I have this one. It is a PITA..........
Spring Loaded Heavy-Duty Pen Assembly Press V4 at Penn State Industries
But it works better if you mount it vertically on the wall


----------



## Mike D (Sep 25, 2012)

A drill press is a good option. Another is your lathe. In my case I've used several pen presses but my lathe is by far the better option for me. I simply turned two pieces of plastic   
to a #2 MT and insert those in the head stock and tail stock and use the tails tock quill to press in the components. The plastic is the same material used for manufacturing cutting boards and I purchased it from Tap Plastics for around $5.00. 
When installing transmissions in some kits where depth is critical, the quill shaft gives me the fine adjustment required when seating these components plus it's one less piece of equipment that I have to have.


----------



## turbowagon (Sep 25, 2012)

I use these, since I have the knowledge/ability to turn a #2 MT when I got into the hobby:

Artisan Pen-Ultimate Assembly Tool | Pen Making | Craft Supplies USA


----------



## triw51 (Sep 25, 2012)

turbowagon said:


> I use these, since I have the knowledge/ability to turn a #2 MT when I got into the hobby:
> 
> Artisan Pen-Ultimate Assembly Tool | Pen Making | Craft Supplies USA


 

I use my lathe as a pen press and made simular items listed above out of a piece of sugar maple.  Works great.


----------



## turnin4fun (Sep 25, 2012)

Thank you all for your responses, it sounds like using my lathe as a press is the better option.

God Bless!!


----------



## Rick P (Sep 25, 2012)

From a whip finisher in fly tieing to the thousands of useless gadgets that are tauted as must have hunting aids every pass time I know of is full of overthought usless crap that costs twice as much as it should.
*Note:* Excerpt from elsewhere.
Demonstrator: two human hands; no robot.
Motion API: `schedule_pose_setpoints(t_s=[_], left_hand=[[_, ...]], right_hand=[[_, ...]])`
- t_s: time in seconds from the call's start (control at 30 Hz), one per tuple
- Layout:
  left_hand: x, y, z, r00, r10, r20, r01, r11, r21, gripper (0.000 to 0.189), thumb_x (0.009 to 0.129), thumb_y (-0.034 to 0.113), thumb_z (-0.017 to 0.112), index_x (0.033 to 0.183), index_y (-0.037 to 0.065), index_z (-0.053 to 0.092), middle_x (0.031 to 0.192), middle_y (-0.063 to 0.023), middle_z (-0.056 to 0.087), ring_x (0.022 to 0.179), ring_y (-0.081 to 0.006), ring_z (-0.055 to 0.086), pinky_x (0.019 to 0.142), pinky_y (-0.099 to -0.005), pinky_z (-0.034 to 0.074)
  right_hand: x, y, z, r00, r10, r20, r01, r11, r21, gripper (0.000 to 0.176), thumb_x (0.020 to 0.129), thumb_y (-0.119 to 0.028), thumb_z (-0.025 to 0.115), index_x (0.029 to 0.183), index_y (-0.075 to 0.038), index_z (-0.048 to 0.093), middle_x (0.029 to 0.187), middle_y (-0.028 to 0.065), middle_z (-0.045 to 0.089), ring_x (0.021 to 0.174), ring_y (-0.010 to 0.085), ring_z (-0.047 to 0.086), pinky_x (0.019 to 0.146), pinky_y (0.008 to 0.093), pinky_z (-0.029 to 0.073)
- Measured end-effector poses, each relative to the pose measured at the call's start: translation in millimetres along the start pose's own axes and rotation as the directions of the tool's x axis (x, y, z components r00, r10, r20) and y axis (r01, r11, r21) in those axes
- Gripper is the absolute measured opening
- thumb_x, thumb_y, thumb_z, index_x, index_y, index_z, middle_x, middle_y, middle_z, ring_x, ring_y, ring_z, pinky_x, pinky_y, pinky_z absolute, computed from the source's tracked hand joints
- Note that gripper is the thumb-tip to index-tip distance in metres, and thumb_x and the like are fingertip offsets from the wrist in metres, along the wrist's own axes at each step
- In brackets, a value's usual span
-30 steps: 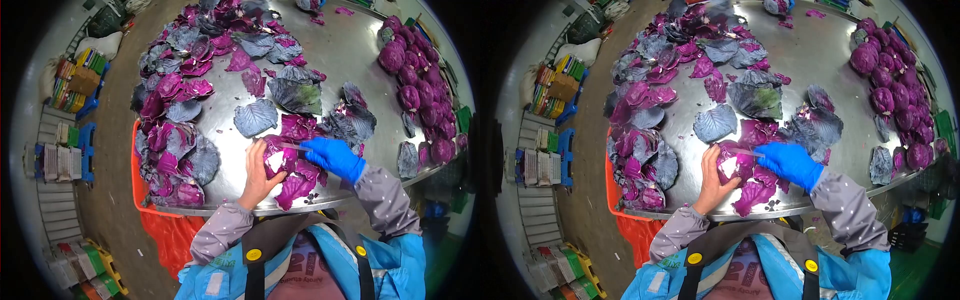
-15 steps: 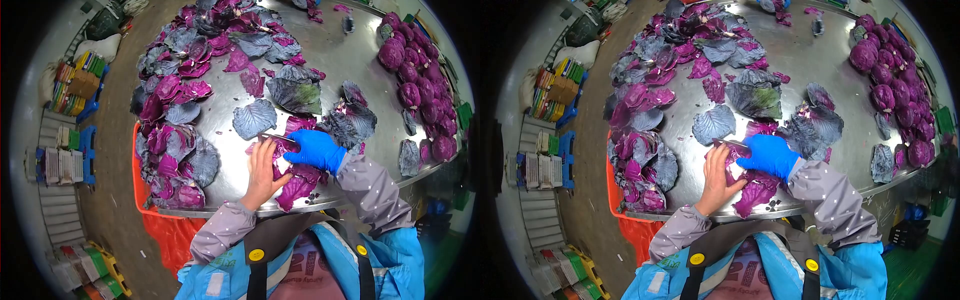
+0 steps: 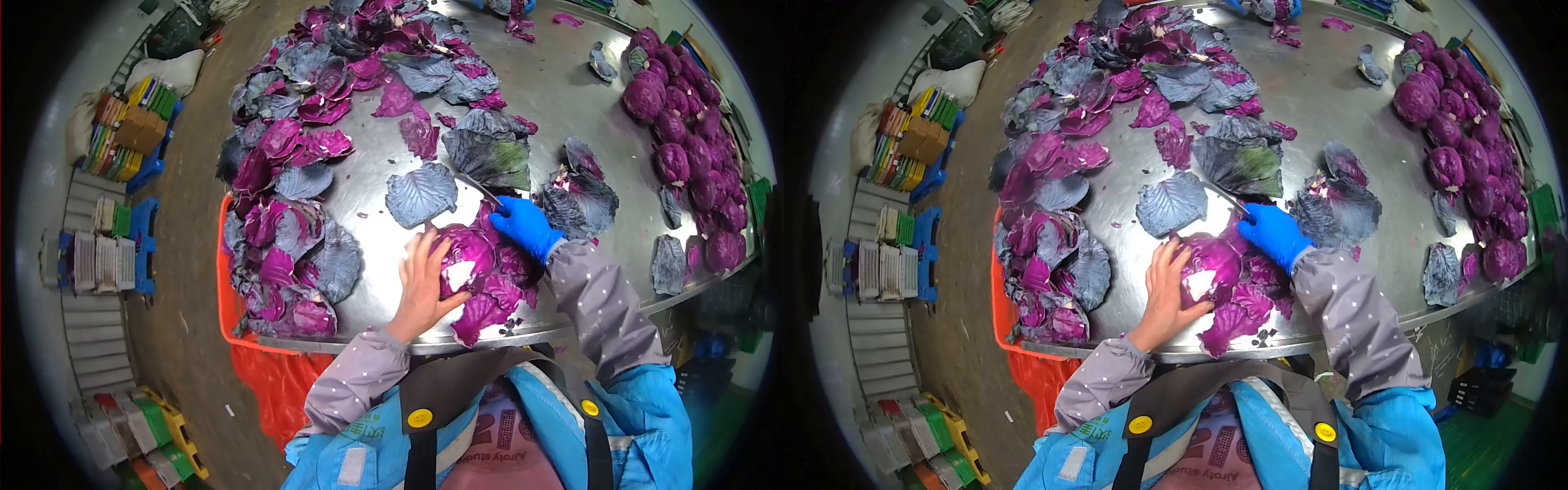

Inevitably I go back to the way of doing it that has worked for years. In other words I buy the new hotness so it can sit ain a drawer while I go old school. I have a press. used it maybe 6 times.........it's a great dust collector!

Here is what I actually use! And I have never broke or bent a pen with it.


----------



## Jim Smith (Sep 25, 2012)

I've tried some of the "purpose made" pen presses and have not been happy with them. About 18 months ago, I read about someone using a Zyliss bench vise as a pen press and they had great things to say about it, so I bought one off of Ebay and absolutely love it. Super easy to control the amount of pressure and can be moved to sit whereever you want it. I've also used my lathe as a press, but found this to be much easier and convenient. Here's one on Ebay starting at $30 

http://www.ebay.com/itm/VUNDER-VISE...910?pt=LH_DefaultDomain_0&hash=item27cb42fa8e

Just a thought...

Jim Smith


----------



## Mike D (Sep 25, 2012)

I remember seeing this vice 25 years ago at the home improvement shows and never did buy one but I always wish I had for different projects around the shop. I may have to bid on this one. Thanks for posting the link Jim.



Jim Smith said:


> I've tried some of the "purpose made" pen presses and have not been happy with them. About 18 months ago, I read about someone using a Zyliss bench vise as a pen press and they had great things to say about it, so I bought one off of Ebay and absolutely love it. Super easy to control the amount of pressure and can be moved to sit whereever you want it. I've also used my lathe as a press, but found this to be much easier and convenient. Here's one on Ebay starting at $30
> 
> VUNDER VISE (ZYLISS) WORK TABLE VISE CLAMP FROM WORK SHOPS CAST ALUMINUM | eBay
> 
> ...


----------



## BSea (Sep 25, 2012)

Here's mine.  About $20.








It's uses an 18" threaded pipe mounted to my work bench


----------



## skiprat (Sep 25, 2012)

Like Rick P, I use a quick clamp but I'm thinking of getting an arbor press like this one from HF but I'll use it for other stuff too. 
I'll probably still use the quick clamp 99% of the time.


----------



## PenMan1 (Sep 25, 2012)

I have several presses, including the arbor press and one each of the manufactured pen presses. They all sit in a box, unused.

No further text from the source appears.